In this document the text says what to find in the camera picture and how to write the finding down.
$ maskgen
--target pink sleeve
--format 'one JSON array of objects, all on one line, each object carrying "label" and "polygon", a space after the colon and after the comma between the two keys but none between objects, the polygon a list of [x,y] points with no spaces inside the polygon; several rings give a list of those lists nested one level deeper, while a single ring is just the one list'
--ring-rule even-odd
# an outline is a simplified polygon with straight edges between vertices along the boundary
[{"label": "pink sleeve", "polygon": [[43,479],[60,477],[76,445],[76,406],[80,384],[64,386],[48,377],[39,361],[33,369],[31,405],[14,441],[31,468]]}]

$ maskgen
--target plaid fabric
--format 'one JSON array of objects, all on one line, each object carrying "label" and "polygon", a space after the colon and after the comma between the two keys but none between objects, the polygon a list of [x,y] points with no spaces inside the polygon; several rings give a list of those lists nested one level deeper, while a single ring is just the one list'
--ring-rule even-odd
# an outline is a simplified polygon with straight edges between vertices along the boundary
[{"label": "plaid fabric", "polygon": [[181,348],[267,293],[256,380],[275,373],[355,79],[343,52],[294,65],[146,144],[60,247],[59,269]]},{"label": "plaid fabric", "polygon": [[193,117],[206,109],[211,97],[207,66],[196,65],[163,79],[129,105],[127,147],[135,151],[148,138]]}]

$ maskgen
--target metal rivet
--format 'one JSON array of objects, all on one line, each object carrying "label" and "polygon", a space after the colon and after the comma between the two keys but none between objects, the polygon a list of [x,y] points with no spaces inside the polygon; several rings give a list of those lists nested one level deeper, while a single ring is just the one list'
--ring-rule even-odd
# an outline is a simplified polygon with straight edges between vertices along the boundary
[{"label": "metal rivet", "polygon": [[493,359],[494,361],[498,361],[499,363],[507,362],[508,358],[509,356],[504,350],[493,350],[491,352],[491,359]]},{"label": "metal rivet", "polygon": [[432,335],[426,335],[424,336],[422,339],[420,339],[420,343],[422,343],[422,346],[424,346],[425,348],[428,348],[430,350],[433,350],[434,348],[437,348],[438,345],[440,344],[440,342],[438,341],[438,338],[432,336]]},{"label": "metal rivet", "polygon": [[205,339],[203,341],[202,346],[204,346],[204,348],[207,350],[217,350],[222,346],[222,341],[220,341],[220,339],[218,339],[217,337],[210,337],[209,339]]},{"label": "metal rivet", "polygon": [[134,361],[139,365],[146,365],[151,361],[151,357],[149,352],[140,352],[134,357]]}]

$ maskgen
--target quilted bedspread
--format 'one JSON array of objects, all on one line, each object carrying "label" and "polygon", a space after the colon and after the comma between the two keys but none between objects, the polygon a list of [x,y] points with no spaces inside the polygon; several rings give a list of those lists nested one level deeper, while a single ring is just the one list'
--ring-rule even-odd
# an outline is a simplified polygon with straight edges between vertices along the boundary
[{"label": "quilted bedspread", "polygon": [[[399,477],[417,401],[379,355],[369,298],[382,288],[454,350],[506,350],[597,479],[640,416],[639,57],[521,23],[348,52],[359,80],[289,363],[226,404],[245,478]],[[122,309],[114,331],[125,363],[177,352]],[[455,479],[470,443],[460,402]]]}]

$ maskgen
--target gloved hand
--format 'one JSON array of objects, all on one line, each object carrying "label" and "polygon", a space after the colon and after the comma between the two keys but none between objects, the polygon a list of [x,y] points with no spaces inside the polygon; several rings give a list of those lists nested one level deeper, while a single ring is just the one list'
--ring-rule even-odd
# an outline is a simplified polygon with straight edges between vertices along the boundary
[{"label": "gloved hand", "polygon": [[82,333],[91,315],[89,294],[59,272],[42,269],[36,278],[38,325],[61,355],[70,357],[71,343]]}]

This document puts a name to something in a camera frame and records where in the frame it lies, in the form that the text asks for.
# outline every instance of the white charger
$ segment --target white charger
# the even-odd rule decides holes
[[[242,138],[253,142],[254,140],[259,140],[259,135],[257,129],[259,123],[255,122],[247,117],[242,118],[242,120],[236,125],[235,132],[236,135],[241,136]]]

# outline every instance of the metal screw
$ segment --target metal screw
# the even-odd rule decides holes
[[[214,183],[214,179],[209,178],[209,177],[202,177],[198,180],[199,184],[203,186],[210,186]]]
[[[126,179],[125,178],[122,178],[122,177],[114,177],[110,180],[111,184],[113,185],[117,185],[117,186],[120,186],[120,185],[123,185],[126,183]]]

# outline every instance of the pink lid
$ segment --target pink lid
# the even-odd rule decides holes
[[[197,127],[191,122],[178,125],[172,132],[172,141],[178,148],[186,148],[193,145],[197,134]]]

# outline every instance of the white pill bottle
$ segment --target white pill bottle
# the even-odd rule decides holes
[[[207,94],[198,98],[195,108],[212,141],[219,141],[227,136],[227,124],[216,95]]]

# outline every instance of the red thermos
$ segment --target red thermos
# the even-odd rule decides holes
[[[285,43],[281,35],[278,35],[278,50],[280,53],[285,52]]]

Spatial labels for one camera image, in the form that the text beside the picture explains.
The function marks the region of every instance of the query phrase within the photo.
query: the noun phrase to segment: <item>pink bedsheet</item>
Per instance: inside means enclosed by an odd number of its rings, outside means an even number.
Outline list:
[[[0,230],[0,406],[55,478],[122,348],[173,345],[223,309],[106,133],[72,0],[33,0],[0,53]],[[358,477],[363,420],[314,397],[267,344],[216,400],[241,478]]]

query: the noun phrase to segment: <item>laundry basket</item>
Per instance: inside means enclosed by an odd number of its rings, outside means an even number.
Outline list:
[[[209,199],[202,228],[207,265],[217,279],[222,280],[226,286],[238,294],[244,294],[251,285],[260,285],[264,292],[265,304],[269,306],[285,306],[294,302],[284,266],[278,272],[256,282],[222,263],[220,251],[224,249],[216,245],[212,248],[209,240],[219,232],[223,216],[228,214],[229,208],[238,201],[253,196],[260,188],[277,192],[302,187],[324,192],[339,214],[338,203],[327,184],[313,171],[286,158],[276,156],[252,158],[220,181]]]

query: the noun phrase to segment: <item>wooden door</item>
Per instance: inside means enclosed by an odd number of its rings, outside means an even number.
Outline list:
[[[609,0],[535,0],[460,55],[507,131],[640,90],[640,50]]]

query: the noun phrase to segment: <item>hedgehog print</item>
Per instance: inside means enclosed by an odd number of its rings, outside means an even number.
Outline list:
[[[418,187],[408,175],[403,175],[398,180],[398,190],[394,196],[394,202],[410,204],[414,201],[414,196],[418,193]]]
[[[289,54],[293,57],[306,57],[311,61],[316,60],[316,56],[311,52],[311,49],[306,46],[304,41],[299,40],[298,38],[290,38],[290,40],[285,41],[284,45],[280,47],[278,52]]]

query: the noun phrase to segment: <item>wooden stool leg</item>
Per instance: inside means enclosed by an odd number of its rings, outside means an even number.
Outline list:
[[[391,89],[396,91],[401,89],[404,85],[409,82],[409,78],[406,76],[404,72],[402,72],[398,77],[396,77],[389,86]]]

.....

REQUIRED WORK: Take the entries above and repeat them. Alter nothing.

RESPONSE TO THE TASK:
In this document the text says what to find in the camera picture and how to write the finding down.
$ maskgen
--target pink sleeve
--format 'one JSON array of objects, all on one line, each object carrying "label" and "polygon", a space after the colon and after the comma between the two keys but none between objects, the polygon a list of [x,y] points with no spaces inside the polygon; several rings give a list of those lists nested one level deeper, while a single ring is just the one list'
--ring-rule even-odd
# an outline is a simplified polygon with straight edges between vertices along the boundary
[{"label": "pink sleeve", "polygon": [[43,479],[60,477],[76,445],[76,406],[80,384],[64,386],[48,377],[39,361],[33,369],[31,405],[14,441],[31,468]]}]

$ maskgen
--target plaid fabric
--format 'one JSON array of objects, all on one line, each object carrying "label" and "polygon", a space after the colon and after the comma between the two keys but none between objects, the polygon a list of [x,y] points with no spaces inside the polygon; several rings give a list of those lists nested one level deeper, while a single ring is just the one list'
--ring-rule even-odd
# an outline is a simplified polygon with straight edges between vertices along the boundary
[{"label": "plaid fabric", "polygon": [[181,348],[267,293],[256,380],[275,373],[355,79],[343,52],[294,65],[146,144],[60,247],[59,269]]},{"label": "plaid fabric", "polygon": [[193,117],[206,109],[211,97],[207,66],[196,65],[163,79],[129,105],[127,147],[135,151],[148,138]]}]

$ maskgen
--target metal rivet
--format 'one JSON array of objects, all on one line, each object carrying "label" and "polygon", a space after the colon and after the comma between the two keys but none between objects, the polygon a list of [x,y] points with no spaces inside the polygon; several rings give a list of those lists nested one level deeper, while a single ring is just the one list'
--ring-rule even-odd
# an outline is a simplified polygon with straight edges between vertices along the boundary
[{"label": "metal rivet", "polygon": [[493,359],[494,361],[498,361],[499,363],[507,362],[508,358],[509,356],[504,350],[493,350],[491,352],[491,359]]},{"label": "metal rivet", "polygon": [[432,335],[426,335],[424,336],[422,339],[420,339],[420,343],[422,343],[422,346],[424,346],[425,348],[428,348],[430,350],[433,350],[434,348],[437,348],[438,345],[440,344],[440,342],[438,341],[438,338],[432,336]]},{"label": "metal rivet", "polygon": [[205,339],[203,341],[202,346],[204,346],[204,348],[207,350],[217,350],[222,346],[222,341],[220,341],[220,339],[218,339],[217,337],[210,337],[209,339]]},{"label": "metal rivet", "polygon": [[134,361],[139,365],[146,365],[151,361],[151,357],[149,352],[140,352],[134,357]]}]

$ maskgen
--target quilted bedspread
--format 'one JSON array of objects, all on one line, each object carrying "label" and "polygon", a space after the colon and after the comma between the two keys but none between objects, the polygon a list of [x,y] points with no spaces inside the polygon; several rings give a list of those lists nested one level deeper, while a single ring is just the one list'
--ring-rule even-odd
# an outline is a simplified polygon with straight edges between vertices along the boundary
[{"label": "quilted bedspread", "polygon": [[[399,477],[417,401],[379,355],[369,298],[382,288],[454,350],[506,350],[597,479],[640,416],[639,57],[521,23],[348,52],[359,80],[289,363],[226,404],[245,478]],[[122,309],[114,331],[125,363],[177,352]],[[455,479],[470,443],[460,402]]]}]

$ maskgen
--target gloved hand
--format 'one JSON array of objects, all on one line, each object carrying "label" and "polygon", a space after the colon and after the comma between the two keys but none between objects, the polygon a list of [x,y] points with no spaces inside the polygon; several rings give a list of those lists nested one level deeper, while a single ring is just the one list'
--ring-rule even-odd
# an outline is a simplified polygon with straight edges between vertices along the boundary
[{"label": "gloved hand", "polygon": [[82,333],[91,315],[89,294],[59,272],[42,269],[36,278],[38,325],[61,355],[70,357],[71,343]]}]

This document puts a name to something in a camera frame and records where in the frame it lies, in the form that the text asks for.
# outline every instance of the white charger
$ segment --target white charger
# the even-odd rule decides holes
[[[242,138],[253,142],[254,140],[259,140],[259,135],[257,129],[259,123],[255,122],[247,117],[242,118],[242,120],[236,125],[235,132],[236,135],[241,136]]]

# outline every instance of the metal screw
$ segment --target metal screw
# the even-odd rule decides holes
[[[214,183],[214,179],[209,178],[209,177],[202,177],[198,180],[199,184],[203,186],[210,186]]]
[[[126,179],[125,178],[122,178],[122,177],[114,177],[110,180],[111,184],[113,185],[117,185],[117,186],[120,186],[120,185],[123,185],[126,183]]]

# outline every instance of the pink lid
$ segment --target pink lid
# the even-odd rule decides holes
[[[197,127],[191,122],[178,125],[172,132],[172,141],[178,148],[186,148],[193,145],[197,134]]]

# outline every instance of the white pill bottle
$ segment --target white pill bottle
# the even-odd rule decides holes
[[[207,94],[198,98],[195,108],[212,141],[219,141],[227,136],[227,124],[216,95]]]

# outline every instance of the red thermos
$ segment --target red thermos
# the even-odd rule decides holes
[[[285,43],[281,35],[278,35],[278,50],[280,53],[285,52]]]

Spatial labels for one camera image, in the form that the text beside the picture explains.
The function marks the region of every instance of the query phrase within the photo.
query: the noun phrase to segment: <item>pink bedsheet</item>
Per instance: inside means enclosed by an odd number of its rings, outside means an even number.
Outline list:
[[[0,230],[0,406],[55,478],[122,348],[173,345],[223,309],[106,133],[72,0],[33,0],[0,53]],[[358,477],[363,420],[314,397],[267,344],[216,400],[241,478]]]

query: the noun phrase to segment: <item>laundry basket</item>
Per instance: inside means enclosed by an odd number of its rings, outside means an even number.
Outline list:
[[[209,199],[202,228],[207,265],[217,279],[222,280],[226,286],[238,294],[244,294],[251,285],[260,285],[264,292],[265,304],[269,306],[285,306],[294,302],[284,266],[278,272],[256,282],[222,263],[220,251],[224,249],[216,245],[212,248],[209,240],[219,232],[223,216],[228,214],[229,208],[238,201],[253,196],[260,188],[277,192],[302,187],[324,192],[339,214],[338,203],[327,184],[313,171],[286,158],[276,156],[252,158],[220,181]]]

query: the noun phrase to segment: <item>wooden door</item>
Per instance: inside means enclosed by an odd number of its rings, outside means an even number.
Outline list:
[[[609,0],[535,0],[460,55],[507,131],[640,90],[640,50]]]

query: the noun phrase to segment: <item>hedgehog print</item>
Per instance: inside means enclosed by an odd number of its rings, outside means an even number.
Outline list:
[[[418,187],[408,175],[403,175],[398,180],[398,190],[394,196],[394,202],[410,204],[414,201],[414,196],[418,193]]]
[[[289,54],[293,57],[306,57],[311,61],[316,60],[316,56],[311,52],[311,49],[306,46],[304,41],[299,40],[298,38],[290,38],[290,40],[285,41],[284,45],[280,47],[278,52]]]

query: the noun phrase to segment: <item>wooden stool leg</item>
Per instance: inside means enclosed by an odd number of its rings, outside means an even number.
Outline list:
[[[391,89],[396,91],[401,89],[404,85],[409,82],[409,78],[406,76],[404,72],[402,72],[398,77],[396,77],[389,86]]]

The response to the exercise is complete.